Nunca estamos satisfeitos com nossas conquistas, de forma que estamos sempre buscando algo e nos sentindo vazios, cada vez mais vazios e insatisfeitos. Nunca sabemos o que realmente queremos, porque quando conseguimos o que buscamos, a satisfação é instantânea. Eu só consigo ver uma explicação para isso: o prazer e a conquista viciam e encantam mais que o ópio.
Pessoas arriscam tudo nas mesas de jogos de azar, passam por cima de seus semelhantes e irmãos de sangue por pura ganância, roubam dentro de sua própria casa, viciam-se em drogas, esgotam seus parceiros, matam sem uma justificativa(se é que há justificativa para tirar uma vida), empregam suas vidas, perdem o sono e adoecem para acumular capital suficiente para acabar com a miséria do mundo e a maioria deles é incapaz de dividir.
Sem prolongar o texto, eu digo: o egoísmo e a busca pela satisfação pessoal deveriam dar lugar ao altruísmo, pois são a ganância e a incapacidade de realizar pequenos atos de caridade que corroem as nossas vidas e as tornam desprezíveis.

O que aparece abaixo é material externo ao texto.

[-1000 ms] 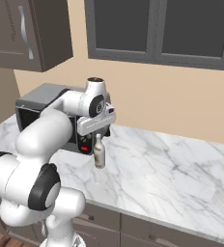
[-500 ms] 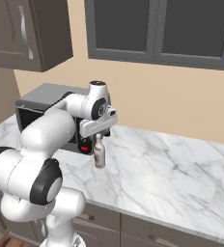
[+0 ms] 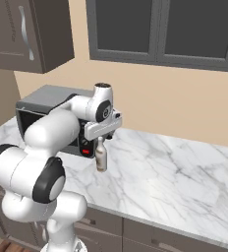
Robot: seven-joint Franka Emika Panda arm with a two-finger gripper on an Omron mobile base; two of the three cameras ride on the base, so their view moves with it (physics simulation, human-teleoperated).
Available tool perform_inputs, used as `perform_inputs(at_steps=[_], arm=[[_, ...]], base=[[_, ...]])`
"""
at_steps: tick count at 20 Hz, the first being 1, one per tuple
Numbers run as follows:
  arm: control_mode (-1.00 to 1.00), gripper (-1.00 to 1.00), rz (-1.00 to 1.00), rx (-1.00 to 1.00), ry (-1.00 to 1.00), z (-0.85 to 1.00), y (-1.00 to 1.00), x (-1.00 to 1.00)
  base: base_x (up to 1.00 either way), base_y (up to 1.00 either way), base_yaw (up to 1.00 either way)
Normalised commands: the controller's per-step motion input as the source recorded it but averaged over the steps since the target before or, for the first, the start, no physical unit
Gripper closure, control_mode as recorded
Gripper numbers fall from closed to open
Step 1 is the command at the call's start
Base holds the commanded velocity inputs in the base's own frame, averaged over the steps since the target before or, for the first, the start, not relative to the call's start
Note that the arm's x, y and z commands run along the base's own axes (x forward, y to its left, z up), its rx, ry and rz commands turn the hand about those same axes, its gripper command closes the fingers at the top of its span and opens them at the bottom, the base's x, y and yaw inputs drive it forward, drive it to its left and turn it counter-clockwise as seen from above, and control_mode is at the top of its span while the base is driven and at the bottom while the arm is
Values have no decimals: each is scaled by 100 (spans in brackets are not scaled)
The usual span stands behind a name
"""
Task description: Move the drinks to the dining counter.
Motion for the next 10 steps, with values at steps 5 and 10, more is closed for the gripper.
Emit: perform_inputs(at_steps=[5,10], arm=[[-100,-100,0,0,2,-7,0,0],[-100,-100,0,0,2,-4,0,0]], base=[[0,0,0],[0,0,0]])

Não dói tanto negar a sua vontade em função da vontade de outro, às vezes. Na verdade, acredito que ser altruísta traz satisfação verdadeira e te deixa um pouco mais próximo do que é divino.
Um comentário:
altruismo é a chave
a sinceridade, o desapego e o amor próprio.
cuidar de si é essencial, cuidar do que há ao seu redor, principalmente do que pode chamar de 'seu'. Quando a conquista é sincera, creio que esse vicio não chega a existir, afinal o que se conquista te eleva para algo mais puro, mais sublime, mais perfeito do que se é o lugar do ser humano, uma forma perfeita de existencia, em total harmonia com o divino, tanto criador, e tanto criatura, parte do todo, um com o todo.